What level of accuracy can the DustDuino provide?
There is an enormous need for low-cost air pollution monitoring around the world. In particular, particulate matter has been identified as a globally important public heath problem. The DustDuino measures both PM10 and PM2.5 by utilizing a $15 USD optical sensor, the Shenyei PPD42NS. The construction of the sensor includes an Infrared LED, a focusing lens, and a photodiode to determine the concentration of dust in a partially closed chamber that draws in air from its surroundings.
Design choices for the DustDuino have been based primarily on the research findings of two scientific studies focused on determining the quality and applicable use cases for the Shenyei PPD42NS with reference monitors including the DustTrak, the Dylos laser counter, and a Federal Equivalent Method β-attenuation monitor (BAM-1020 from Met One Instrument).
Testing with reference monitors conducted in Berkeley, California in late 2013 concluded that the results of the low-cost sensor were about equivalent to much more expensive ones when analyzing data at hourly intervals. ”Performance at 1 [hour] integration times was comparable to commercially available optical instruments costing considerably more.”

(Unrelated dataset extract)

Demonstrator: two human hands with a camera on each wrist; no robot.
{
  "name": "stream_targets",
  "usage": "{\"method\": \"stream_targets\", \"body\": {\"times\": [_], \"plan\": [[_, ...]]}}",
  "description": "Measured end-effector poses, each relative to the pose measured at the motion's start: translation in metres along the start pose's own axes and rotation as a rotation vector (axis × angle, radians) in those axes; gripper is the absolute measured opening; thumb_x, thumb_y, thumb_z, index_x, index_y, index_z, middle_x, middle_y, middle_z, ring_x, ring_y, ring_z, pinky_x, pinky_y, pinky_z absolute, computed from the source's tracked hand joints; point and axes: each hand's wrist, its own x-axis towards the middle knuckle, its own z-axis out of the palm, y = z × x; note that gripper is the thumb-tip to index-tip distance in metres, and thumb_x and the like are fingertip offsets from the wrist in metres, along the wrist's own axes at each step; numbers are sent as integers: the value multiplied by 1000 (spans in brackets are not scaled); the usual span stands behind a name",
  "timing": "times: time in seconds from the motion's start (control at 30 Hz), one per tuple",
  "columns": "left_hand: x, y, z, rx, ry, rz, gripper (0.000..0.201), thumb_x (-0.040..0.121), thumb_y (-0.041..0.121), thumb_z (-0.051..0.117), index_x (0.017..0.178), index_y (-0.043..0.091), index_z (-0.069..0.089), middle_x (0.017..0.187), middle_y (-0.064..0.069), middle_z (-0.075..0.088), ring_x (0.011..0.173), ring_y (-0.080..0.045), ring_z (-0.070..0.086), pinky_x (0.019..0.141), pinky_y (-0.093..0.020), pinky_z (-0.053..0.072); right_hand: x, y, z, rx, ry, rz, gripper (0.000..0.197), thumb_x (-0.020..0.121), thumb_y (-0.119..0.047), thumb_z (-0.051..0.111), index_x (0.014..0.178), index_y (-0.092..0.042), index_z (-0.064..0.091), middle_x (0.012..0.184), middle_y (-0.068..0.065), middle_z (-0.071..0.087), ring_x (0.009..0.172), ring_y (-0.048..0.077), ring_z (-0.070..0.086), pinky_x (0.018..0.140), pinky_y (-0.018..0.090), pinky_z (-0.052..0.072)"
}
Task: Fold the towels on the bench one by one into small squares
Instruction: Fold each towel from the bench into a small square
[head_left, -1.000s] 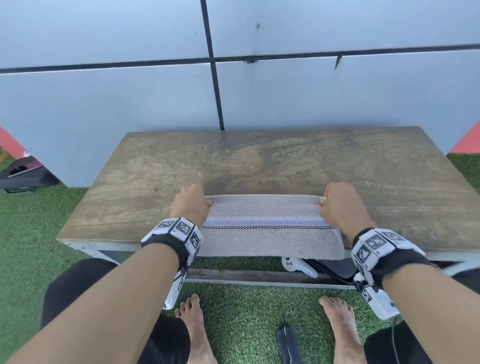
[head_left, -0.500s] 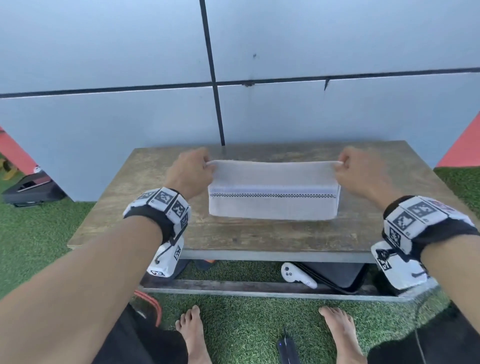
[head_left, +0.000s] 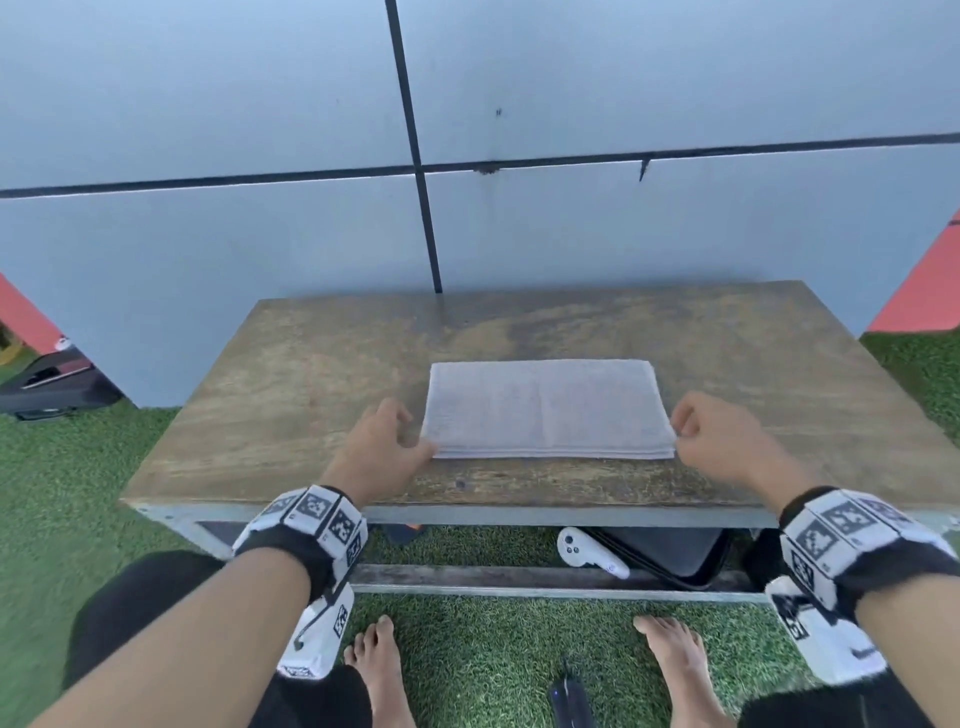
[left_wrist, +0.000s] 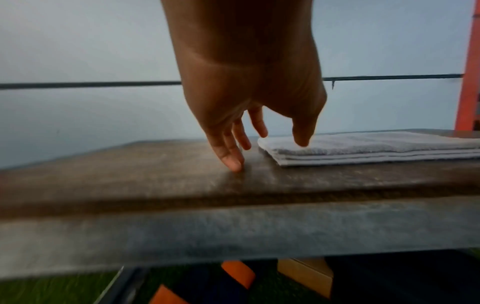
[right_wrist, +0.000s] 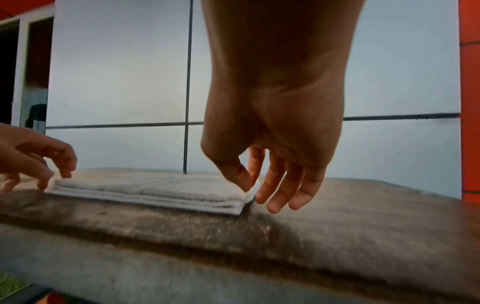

Testing in high PM2.5 environments such as the city of Xi'an, China also has shown high correlations between the Shenyei and reference monitors. By setting up a variety of monitors throughout the city, researchers were able to identify the High-technology Zone site as a potential PM2.5 hotspot with sustained high concentrations compared to the city average throughout the day.
Critiques and Limitations
Challenging previously held assumptions, adjusting expectations to match the capabilities of the equipment, and following the scientific method is critical for getting the highest quality data from the DustDuino. There are a number of issues and pitfalls to be aware of when both setting up the monitor and reviewing the data it creates.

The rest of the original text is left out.